I tak, i nie. U niektórych pacjentów występują takie cechy konstytucjonalne, które pozwalają na pierwszy rzut stwierdzić, że chorują na zespół Marfana. Często są oni bardzo wysokiego wzrostu, mają gotyckie podniebienie, lejkowatą klatkę piersiową i długie palce u rąk, noszą okulary ze względu na poważne wady wzroku (np. podwinięcie soczewek), mają zaawansowaną skoliozę czy problemy z kolanami. Są jednak i tacy chorzy, u których te cechy nie występują lub nie są specjalnie nasilone. I to właśnie ta grupa chorych jest najbardziej narażona na powikłania związane z zespołem Marfana, ponieważ trzeba pamiętać, że oprócz dość charakterystycznych cech zewnętrznych, w tej populacji pacjentów występują również patologie wewnętrzne, których nie widać gołym okiem. Najczęstszą z nich jest tętniak opuszki aorty, ale mogą występować tętniaki w innych innych miejscach, np. w obrębie tętnic międzyżebrowych.

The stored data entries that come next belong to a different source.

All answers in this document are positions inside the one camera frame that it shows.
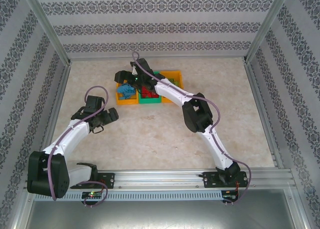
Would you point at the blue lego brick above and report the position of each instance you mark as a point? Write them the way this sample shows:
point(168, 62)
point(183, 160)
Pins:
point(123, 89)
point(122, 97)
point(131, 92)

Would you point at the grey metal panel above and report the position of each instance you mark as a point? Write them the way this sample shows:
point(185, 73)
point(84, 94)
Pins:
point(160, 216)

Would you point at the aluminium frame post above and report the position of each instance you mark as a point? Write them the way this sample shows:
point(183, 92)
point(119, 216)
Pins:
point(50, 26)
point(265, 26)

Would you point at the aluminium side rail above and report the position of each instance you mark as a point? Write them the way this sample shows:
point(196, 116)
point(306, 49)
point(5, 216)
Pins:
point(255, 89)
point(62, 89)

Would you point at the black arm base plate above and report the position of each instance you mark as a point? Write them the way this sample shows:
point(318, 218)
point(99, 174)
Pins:
point(210, 180)
point(110, 180)

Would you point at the green lego brick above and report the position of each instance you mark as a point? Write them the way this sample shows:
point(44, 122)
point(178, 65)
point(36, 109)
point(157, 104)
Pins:
point(171, 81)
point(177, 84)

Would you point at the red lego brick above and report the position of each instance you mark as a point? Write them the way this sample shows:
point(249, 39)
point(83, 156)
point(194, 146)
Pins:
point(146, 92)
point(155, 94)

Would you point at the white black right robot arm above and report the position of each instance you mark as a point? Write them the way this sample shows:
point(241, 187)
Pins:
point(172, 94)

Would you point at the green plastic bin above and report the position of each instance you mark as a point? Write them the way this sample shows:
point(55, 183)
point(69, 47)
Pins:
point(150, 101)

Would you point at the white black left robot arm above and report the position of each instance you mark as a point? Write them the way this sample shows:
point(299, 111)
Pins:
point(70, 136)

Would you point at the aluminium mounting rail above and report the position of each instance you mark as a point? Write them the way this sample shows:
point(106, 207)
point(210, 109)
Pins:
point(160, 179)

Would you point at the small circuit board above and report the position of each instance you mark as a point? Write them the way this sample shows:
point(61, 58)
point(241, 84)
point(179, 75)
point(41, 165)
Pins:
point(231, 195)
point(92, 194)

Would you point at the orange plastic bin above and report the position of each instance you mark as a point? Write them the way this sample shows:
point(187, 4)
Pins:
point(126, 102)
point(172, 74)

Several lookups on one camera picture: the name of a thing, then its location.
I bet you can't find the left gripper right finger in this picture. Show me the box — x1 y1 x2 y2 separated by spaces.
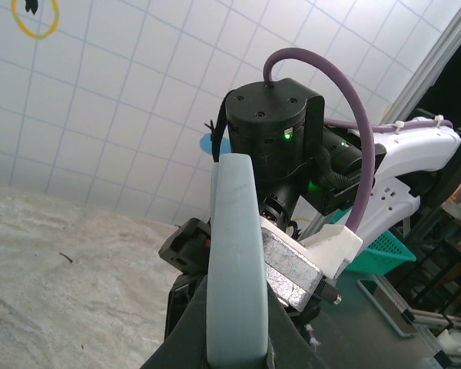
267 294 324 369

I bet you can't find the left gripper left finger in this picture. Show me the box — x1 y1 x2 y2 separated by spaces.
140 276 209 369

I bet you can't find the grey metal sheet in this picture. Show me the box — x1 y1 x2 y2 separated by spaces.
310 274 446 369

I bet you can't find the teal plastic basket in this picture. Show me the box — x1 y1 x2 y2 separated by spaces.
343 229 416 276

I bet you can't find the black braided cable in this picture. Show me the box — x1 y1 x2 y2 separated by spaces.
313 145 357 190

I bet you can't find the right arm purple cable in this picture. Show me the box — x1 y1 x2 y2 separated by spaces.
263 47 455 234

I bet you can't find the aluminium frame post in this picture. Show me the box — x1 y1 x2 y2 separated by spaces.
383 0 461 128

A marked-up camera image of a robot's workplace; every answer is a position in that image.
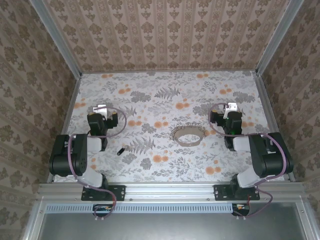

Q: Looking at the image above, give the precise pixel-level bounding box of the black key with ring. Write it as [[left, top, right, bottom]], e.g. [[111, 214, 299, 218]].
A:
[[116, 145, 133, 157]]

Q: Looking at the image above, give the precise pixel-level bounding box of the floral patterned table cover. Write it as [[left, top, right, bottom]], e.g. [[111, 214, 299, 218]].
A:
[[53, 70, 286, 183]]

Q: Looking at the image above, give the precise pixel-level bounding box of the grey metal sheet panel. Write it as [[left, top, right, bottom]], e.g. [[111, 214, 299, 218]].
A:
[[37, 212, 310, 240]]

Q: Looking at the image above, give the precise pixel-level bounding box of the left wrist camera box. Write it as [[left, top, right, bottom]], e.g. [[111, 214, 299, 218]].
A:
[[92, 104, 109, 119]]

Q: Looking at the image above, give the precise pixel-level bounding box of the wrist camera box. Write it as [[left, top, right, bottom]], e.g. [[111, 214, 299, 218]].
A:
[[225, 101, 238, 114], [92, 104, 109, 119]]

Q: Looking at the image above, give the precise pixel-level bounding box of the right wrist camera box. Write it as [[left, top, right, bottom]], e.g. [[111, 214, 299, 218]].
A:
[[225, 101, 238, 114]]

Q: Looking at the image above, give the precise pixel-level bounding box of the aluminium left side rail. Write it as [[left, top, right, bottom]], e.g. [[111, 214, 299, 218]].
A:
[[46, 73, 83, 183]]

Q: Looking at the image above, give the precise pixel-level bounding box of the aluminium right side rail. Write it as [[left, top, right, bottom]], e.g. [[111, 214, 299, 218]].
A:
[[252, 71, 296, 183]]

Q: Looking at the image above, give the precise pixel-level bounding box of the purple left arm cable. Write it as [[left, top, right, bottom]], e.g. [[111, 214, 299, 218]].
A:
[[67, 106, 128, 221]]

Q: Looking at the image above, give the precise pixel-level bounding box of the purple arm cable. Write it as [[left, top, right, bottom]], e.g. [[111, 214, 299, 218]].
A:
[[67, 106, 128, 221], [208, 102, 288, 221]]

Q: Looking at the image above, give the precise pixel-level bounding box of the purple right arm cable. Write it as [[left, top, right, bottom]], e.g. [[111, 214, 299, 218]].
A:
[[208, 102, 288, 221]]

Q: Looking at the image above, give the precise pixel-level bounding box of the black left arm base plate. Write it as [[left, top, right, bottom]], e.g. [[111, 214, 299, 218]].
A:
[[80, 184, 126, 202]]

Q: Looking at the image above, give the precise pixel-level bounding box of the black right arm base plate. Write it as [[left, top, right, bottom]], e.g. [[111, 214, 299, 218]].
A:
[[213, 184, 261, 202]]

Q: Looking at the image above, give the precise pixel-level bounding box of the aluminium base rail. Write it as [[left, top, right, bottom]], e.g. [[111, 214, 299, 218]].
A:
[[37, 181, 307, 203]]

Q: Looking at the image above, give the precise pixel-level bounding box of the aluminium left frame post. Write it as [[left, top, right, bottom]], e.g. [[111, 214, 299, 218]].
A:
[[29, 0, 83, 79]]

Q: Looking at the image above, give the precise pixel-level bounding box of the aluminium frame post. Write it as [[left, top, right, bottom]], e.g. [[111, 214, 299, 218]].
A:
[[29, 0, 83, 79], [254, 0, 305, 77]]

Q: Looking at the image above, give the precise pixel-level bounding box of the aluminium right frame post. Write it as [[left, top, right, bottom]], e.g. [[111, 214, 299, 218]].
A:
[[254, 0, 305, 77]]

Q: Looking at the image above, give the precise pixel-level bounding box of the white slotted cable duct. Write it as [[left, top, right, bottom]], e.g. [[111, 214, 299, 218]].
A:
[[45, 202, 251, 214]]

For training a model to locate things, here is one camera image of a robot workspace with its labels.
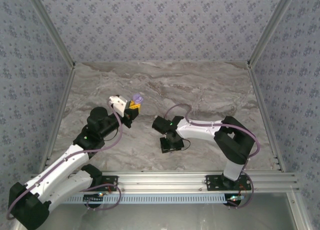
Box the small circuit board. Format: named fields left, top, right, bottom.
left=226, top=194, right=247, bottom=207
left=83, top=193, right=106, bottom=208

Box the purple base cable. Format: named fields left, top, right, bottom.
left=83, top=182, right=123, bottom=212
left=227, top=172, right=255, bottom=210

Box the aluminium side rail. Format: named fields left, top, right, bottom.
left=246, top=64, right=286, bottom=172
left=38, top=64, right=77, bottom=177

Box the aluminium frame post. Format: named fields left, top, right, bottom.
left=24, top=0, right=77, bottom=69
left=246, top=0, right=301, bottom=68

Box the slotted cable duct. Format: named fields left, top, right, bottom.
left=59, top=193, right=229, bottom=205

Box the left gripper thin black cable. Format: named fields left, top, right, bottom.
left=103, top=126, right=121, bottom=142

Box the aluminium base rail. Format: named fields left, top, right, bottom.
left=31, top=171, right=300, bottom=193

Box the purple earbud charging case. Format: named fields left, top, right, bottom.
left=132, top=92, right=146, bottom=105

Rozwarstwienie ściany naczyń tętniczych, zwłaszcza u osoby w wieku ok. 40 lat, która nagle trafia na ostry dyżur, a nie ma nadciśnienia tętniczego, nasuwa podejrzenie, że może ona cierpieć na zespół Marfana lub inne choroby tkanki łącznej. Często na podstawie tomografii komputerowej, na której widać charakterystyczną opuszkę poszerzoną do ok. 5 cm, nawet przy trzypłatkowej zastawce, można wysnuć podejrzenie, że mamy do czynienia z zespołem Marfana. Tacy pacjenci powinni zostać jak najszybciej zakwalifikowani do zabiegu operacyjnego. Co więcej, moim zdaniem, zdarza się to również w przypadku osób, u których wcześniejsze badania genetyczne nie potwierdziły mutacji w obrębie genu odpowiedzialnego za rozwój choroby.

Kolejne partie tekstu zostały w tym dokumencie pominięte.